Kelamcı Fikret Çetin ile agnostik Diamond Tema’nın agnostisizm konulu tartışmasının video kaydının 45 dakikasını izledim.

İki buçuk saatlik uzun bir video.

Konuya 14’üncü dakikada giriyorlar.

Diamond Tema kendisini agnostik olarak tanımlıyormuş.

Agnostisizm, şüphecilikten (septisizm) bir şube..

Spinoza, “Şüpheciye düşen, sükuttur” der, fakat agnostik Diamond bir türlü susmuyor, vıdı vıdı edip duruyor.

Agnostisizmi de bildiğimiz türden bir agnostisizm değil, kendisinin şahsına özgü, kendisinin icat ettiği bir agnostisizm. (“Köktenci” agnostikler insan algılarından vs. de şüphe eder, zihnimiz dışındaki gerçeklik/realite ile zihnimizdeki izlenim arasında mütekabiliyet ve uygunluk olup olmadığının bilinemeyeceğini kabul ederler.. Diamond’un böyle bir şüphesi hem var, hem yok.. “Özel agnostisizm”i bu noktada çelişkili olmayı seçmiş.)
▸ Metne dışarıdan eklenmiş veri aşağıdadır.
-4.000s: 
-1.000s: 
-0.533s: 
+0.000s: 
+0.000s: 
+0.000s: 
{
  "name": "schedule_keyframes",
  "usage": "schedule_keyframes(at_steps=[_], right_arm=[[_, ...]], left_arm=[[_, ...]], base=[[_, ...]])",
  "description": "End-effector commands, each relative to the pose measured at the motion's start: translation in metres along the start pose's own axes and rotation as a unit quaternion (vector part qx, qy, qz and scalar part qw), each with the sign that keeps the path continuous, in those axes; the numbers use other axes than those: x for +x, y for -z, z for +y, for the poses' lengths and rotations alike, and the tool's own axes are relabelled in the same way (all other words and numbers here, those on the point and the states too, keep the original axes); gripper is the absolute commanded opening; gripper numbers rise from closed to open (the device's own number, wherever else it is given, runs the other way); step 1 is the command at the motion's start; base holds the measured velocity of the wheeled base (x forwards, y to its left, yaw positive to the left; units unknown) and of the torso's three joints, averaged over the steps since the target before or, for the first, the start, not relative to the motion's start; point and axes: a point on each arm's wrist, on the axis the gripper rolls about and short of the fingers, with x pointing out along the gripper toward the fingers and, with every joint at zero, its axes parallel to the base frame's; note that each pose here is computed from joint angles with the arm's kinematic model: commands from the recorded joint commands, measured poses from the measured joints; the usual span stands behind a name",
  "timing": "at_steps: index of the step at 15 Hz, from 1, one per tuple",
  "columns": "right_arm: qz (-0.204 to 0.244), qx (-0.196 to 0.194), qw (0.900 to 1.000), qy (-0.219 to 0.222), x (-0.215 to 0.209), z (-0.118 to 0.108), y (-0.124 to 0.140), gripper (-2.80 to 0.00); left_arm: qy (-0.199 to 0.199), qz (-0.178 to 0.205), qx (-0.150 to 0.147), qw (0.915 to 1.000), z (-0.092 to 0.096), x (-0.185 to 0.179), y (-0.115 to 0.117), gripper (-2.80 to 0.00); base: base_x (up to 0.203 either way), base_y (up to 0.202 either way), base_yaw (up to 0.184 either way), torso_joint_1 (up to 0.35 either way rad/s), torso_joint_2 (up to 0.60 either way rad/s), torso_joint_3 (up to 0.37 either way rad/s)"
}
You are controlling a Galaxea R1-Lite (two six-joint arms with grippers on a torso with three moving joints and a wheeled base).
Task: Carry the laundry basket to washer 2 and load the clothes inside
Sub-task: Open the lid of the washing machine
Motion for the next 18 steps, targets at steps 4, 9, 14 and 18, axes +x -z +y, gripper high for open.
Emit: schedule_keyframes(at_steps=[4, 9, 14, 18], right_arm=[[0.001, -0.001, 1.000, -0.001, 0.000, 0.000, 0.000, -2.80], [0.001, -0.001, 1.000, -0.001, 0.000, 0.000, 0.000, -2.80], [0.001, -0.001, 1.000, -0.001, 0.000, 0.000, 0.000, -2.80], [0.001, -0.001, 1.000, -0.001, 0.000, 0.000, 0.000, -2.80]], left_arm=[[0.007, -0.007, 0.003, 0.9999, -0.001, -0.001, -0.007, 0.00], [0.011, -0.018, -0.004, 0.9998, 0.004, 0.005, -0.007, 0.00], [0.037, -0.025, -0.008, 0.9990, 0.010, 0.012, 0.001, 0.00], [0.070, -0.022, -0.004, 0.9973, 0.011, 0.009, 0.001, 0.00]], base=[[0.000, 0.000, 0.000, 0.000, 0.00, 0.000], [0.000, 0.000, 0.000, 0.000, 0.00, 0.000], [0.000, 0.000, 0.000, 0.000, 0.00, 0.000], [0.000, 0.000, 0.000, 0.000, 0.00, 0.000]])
Nasrettin Hoca’ya “Hocam senin bir icadın var mı, birşey icat ettin mi?” diye sormuşlar, “İcat ettim, kar ile soğan yemeyi icat ettim, fakat ben de beğenmedim” demiş.

Bu soğan filozofu da bir icada imza atmış, kendi şahsına özgü bir agnostisizm icat etmiş.
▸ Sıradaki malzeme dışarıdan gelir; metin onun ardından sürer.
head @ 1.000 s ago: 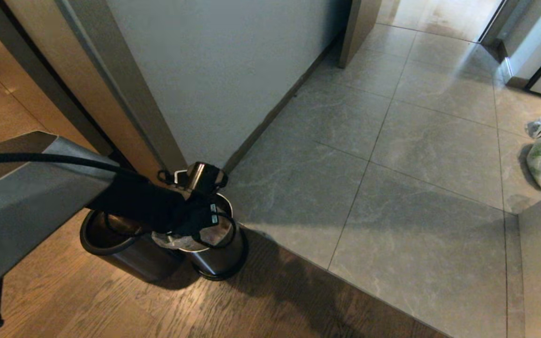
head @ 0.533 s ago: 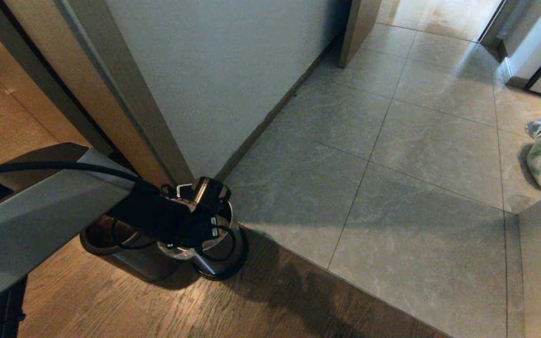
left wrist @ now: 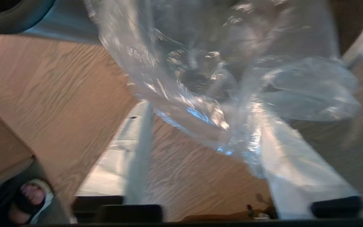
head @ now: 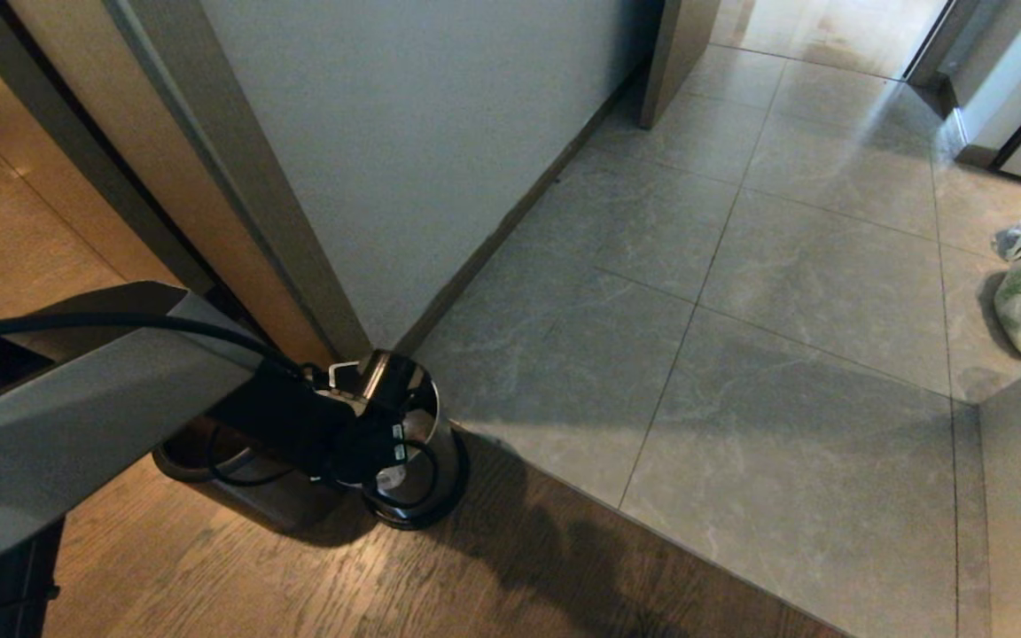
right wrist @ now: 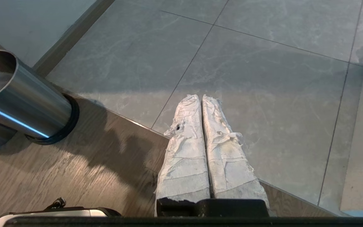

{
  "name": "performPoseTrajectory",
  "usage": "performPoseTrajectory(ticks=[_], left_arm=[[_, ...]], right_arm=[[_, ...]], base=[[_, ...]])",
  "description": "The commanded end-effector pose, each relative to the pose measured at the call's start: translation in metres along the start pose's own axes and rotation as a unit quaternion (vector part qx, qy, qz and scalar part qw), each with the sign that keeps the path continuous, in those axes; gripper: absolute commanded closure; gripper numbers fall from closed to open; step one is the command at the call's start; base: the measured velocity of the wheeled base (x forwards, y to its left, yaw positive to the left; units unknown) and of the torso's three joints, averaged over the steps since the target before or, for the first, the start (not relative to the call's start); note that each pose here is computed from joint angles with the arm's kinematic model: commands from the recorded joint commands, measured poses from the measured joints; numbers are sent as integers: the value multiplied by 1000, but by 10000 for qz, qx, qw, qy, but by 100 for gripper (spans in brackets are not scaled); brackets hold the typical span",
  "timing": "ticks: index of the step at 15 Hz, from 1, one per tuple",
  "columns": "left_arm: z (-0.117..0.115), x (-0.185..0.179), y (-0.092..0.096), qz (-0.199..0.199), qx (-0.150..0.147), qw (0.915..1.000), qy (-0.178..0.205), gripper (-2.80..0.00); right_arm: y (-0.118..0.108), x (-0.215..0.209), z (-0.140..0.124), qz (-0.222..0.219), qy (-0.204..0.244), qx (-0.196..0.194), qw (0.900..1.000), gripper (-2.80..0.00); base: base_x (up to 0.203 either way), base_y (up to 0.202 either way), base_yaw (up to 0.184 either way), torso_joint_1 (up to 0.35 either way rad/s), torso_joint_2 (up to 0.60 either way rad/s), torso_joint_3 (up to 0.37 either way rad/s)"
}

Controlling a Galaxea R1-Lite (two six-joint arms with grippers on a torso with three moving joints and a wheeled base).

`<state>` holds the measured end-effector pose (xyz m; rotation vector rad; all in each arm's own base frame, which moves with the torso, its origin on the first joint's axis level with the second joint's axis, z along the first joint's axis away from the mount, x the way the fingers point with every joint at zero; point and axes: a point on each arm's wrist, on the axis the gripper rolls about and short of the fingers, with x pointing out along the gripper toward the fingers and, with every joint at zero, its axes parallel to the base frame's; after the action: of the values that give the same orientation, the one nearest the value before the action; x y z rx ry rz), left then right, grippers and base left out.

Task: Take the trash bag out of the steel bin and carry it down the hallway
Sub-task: Pick up the trash bag

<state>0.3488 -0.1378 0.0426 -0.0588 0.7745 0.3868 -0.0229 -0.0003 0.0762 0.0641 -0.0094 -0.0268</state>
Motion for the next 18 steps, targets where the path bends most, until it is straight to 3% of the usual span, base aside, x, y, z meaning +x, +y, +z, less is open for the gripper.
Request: performPoseTrajectory(ticks=[1,6,15,18], left_arm=[[-3,5,5,104,-8,9999,76,-280],[-2,15,12,153,-151,9998,13,-280],[-12,35,20,258,-354,9986,297,-280],[-11,41,19,19,-488,9984,279,-280]], right_arm=[[0,0,0,-3,4,2,10000,0],[0,0,0,-3,4,2,10000,0],[0,0,0,-3,4,2,10000,0],[0,0,0,-3,4,2,10000,0]], base=[[0,0,0,0,0,0],[0,0,0,0,0,0],[0,0,0,0,0,0],[0,0,0,0,0,0]])
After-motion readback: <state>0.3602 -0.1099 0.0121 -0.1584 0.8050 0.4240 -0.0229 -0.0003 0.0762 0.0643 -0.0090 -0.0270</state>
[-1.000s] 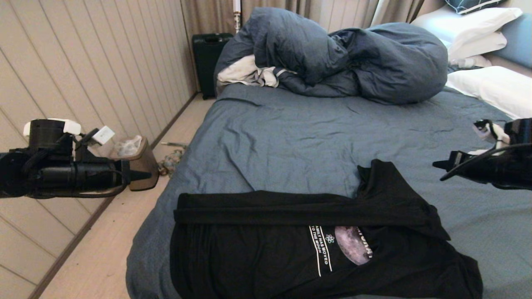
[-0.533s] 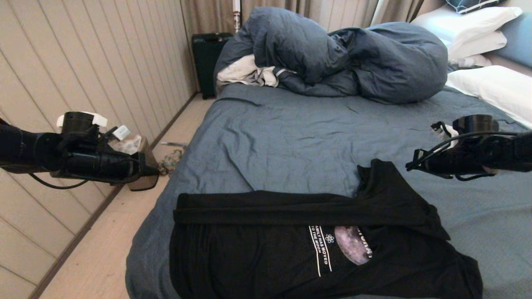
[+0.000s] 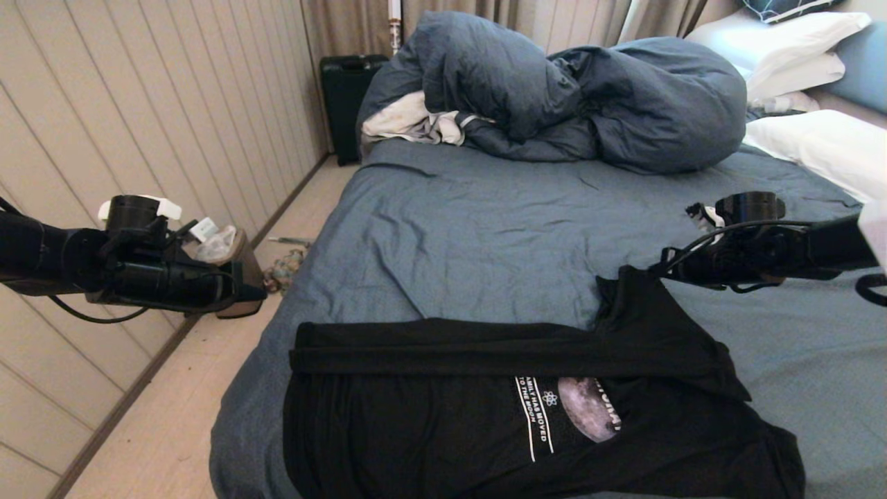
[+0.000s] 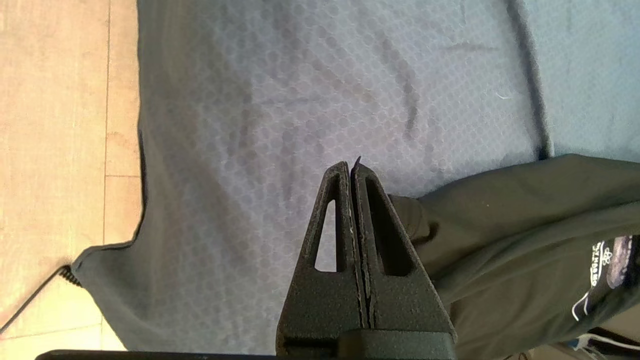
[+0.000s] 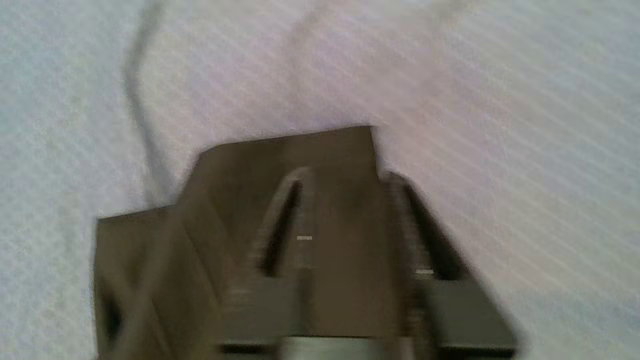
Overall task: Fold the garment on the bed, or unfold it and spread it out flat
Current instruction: Fold the black T-shirt
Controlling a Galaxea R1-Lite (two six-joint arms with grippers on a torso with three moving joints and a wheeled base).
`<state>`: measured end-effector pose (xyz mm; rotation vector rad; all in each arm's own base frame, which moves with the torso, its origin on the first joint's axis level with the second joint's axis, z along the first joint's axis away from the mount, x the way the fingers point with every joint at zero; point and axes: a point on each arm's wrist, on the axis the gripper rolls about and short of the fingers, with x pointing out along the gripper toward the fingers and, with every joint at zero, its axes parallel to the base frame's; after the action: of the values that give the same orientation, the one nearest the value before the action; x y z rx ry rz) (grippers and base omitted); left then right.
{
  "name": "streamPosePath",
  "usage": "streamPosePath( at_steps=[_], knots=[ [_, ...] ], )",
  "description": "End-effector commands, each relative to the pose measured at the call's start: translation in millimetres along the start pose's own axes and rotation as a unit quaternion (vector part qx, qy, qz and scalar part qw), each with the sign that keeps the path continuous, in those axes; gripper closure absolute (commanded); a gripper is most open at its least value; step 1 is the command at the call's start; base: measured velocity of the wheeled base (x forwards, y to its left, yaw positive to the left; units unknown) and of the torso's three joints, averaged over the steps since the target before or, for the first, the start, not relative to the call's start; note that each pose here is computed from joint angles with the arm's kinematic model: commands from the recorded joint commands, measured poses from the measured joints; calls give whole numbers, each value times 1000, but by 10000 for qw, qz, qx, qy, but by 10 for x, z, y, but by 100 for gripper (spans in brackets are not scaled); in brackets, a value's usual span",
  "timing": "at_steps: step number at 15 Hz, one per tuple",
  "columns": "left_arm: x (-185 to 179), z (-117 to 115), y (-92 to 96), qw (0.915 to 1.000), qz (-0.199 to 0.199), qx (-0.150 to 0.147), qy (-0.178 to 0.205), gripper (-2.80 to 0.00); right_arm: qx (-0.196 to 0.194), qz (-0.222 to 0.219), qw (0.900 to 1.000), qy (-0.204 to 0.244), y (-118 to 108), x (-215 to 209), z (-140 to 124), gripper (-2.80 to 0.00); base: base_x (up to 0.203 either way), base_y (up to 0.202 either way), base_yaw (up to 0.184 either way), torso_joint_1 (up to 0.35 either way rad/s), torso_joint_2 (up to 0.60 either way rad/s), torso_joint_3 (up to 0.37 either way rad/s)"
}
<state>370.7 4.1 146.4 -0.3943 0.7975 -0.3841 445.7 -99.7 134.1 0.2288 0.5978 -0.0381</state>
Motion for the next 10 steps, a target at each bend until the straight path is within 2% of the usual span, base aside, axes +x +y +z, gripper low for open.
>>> streamPosePath(
  at_steps=[1, 7, 8, 10],
  knots=[
    [-6, 0, -4, 10000, -24, -5, 1, 0, -72, 32, 10000, 32, 23, 63, -18, -280, 0, 0, 0, 0, 0, 0],
    [53, -47, 18, 10000, -48, 20, 10, 0, -144, -56, 9998, 129, 39, 205, -88, -280, 0, 0, 0, 0, 0, 0],
    [56, -47, 14, 10000, -60, 21, 12, 0, -132, -55, 9997, 175, 34, 244, -118, 0, 0, 0, 0, 0, 0, 0],
    [57, -49, 15, 10000, -60, 22, 9, 0, -134, -40, 9998, 173, 40, 261, -116, 0, 0, 0, 0, 0, 0, 0]
  ],
)
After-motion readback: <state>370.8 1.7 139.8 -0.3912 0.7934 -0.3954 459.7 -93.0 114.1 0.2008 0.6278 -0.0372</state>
Nasrettin Hoca’dan farkı ise, bunun, icadından memnun olması.

*

Evet, konuya 14’üncü dakikada girmişler.. 20 dakika peşrevle geçiyor, 34’üncü dakikada Fikret Çetin, Diamond’un temel çelişkisine işaret ediyor:

“Peki şunu soruyorum, birşeyin varlığının bilinebilmesi ve birşey hakkında konuşabilmemiz, hüküm verebilmemiz, onun tam tanımlanabilir olmasına mı bağlıdır diyorsun?”

Evet, aslında defolu filozofluk heveslisi tam da bunu söylüyor.. Bu soru yöneltilmeden önceki son laf-u güzafları şöyle:

“… Varlığın nesne olan, bilgi sahibi olabileceğimiz bir şey olduğu iddia edilen bütün özelliklerin ve bütün varlıkların bize farklı farklı yansımaları olduğunu söylüyorum. İnsan vücudu, beş duyu organı, hatta akıl mantık çok farklı çıkarımlarda bulunduğu için bunlar bizim çıkarımlarımızdır, çıkarımlarımızın gördüğümüz veya incelediğimiz varlığa tam anlamıyla uyduğunu söylemek ise bir zandır, bilgi değildir.”
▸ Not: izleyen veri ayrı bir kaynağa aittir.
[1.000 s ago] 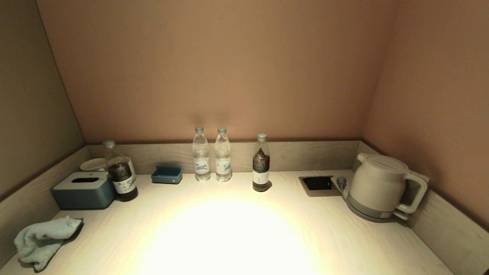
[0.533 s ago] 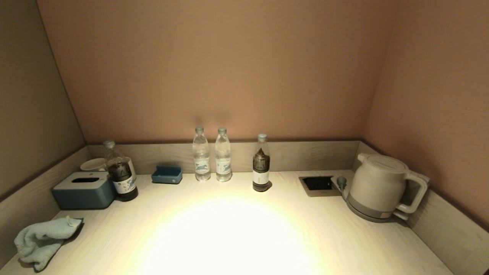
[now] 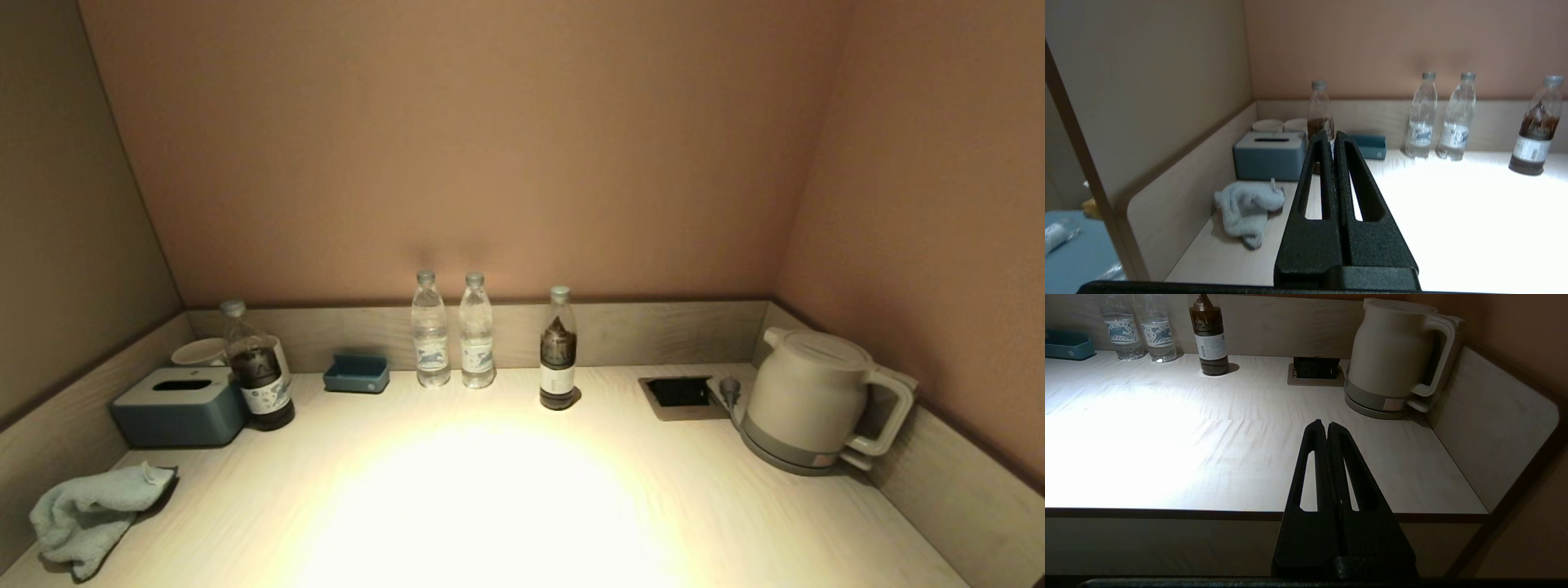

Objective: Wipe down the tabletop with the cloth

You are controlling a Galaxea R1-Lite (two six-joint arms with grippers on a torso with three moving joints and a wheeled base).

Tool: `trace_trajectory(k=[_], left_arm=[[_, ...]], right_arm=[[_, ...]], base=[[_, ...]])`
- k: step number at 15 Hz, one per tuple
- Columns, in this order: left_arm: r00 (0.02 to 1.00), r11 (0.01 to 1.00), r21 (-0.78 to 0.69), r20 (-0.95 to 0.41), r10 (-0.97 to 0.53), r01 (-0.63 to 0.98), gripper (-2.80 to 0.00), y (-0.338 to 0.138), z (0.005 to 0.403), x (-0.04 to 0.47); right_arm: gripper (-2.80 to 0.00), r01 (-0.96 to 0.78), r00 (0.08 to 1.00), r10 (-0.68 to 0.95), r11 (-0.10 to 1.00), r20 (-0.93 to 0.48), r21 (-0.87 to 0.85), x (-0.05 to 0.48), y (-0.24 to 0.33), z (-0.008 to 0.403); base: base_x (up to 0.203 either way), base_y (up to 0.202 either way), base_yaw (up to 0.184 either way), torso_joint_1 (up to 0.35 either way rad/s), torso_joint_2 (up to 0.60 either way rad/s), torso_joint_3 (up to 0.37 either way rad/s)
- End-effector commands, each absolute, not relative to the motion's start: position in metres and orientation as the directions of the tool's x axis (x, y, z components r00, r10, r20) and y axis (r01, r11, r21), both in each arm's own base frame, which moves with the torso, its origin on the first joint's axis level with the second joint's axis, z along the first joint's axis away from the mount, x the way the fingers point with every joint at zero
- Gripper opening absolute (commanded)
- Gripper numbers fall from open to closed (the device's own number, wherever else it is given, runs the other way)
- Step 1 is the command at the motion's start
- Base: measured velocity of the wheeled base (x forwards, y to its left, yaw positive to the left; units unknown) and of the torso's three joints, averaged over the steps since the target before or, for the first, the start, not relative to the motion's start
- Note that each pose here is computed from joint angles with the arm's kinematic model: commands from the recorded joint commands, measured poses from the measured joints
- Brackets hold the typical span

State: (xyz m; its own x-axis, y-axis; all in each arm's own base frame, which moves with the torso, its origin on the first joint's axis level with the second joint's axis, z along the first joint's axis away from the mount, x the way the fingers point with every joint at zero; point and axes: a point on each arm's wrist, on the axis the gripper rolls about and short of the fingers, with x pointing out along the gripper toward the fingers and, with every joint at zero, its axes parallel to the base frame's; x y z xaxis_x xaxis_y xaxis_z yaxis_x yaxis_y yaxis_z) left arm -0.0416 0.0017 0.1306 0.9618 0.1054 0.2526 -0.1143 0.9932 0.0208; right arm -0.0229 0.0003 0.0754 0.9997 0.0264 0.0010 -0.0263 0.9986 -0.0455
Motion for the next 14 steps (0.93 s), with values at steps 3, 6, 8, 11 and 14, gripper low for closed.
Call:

Zan da bilgidir de, şüphe içeren, kesin olmayan bilgidir.. Şüpheli bilgi.

Diamond örnek de veriyor, mesela gemiye uzaktan baktığında küçük ve hareketsiz, yakından baktığında büyük ve hareketli görünüyormuş, bal ağıza sürüldüğünde tatlı, göze sürüldüğünde yakıcıymış.

Defolu filozofun anlayamadığı ise şu: Geminin ve balın varlığını bilmekle, özelliklerini bilmek ayrı şeydir.

Allahu Teala’nın varlığını ve birliğini bilmekle, zatını ve sıfatlarının künhünü bilmek de ayrı şeylerdir.

Geminin büyüklüğü ve küçüklüğüne gelelim.. Denizdeki geminin büyük, oyuncakçı dükkanındaki oyuncak geminin ise küçük olduğu hususu zan mıdır?!

Çocuğun ağzı laf yapıyor da, kafası bu meselelere tam basmıyor.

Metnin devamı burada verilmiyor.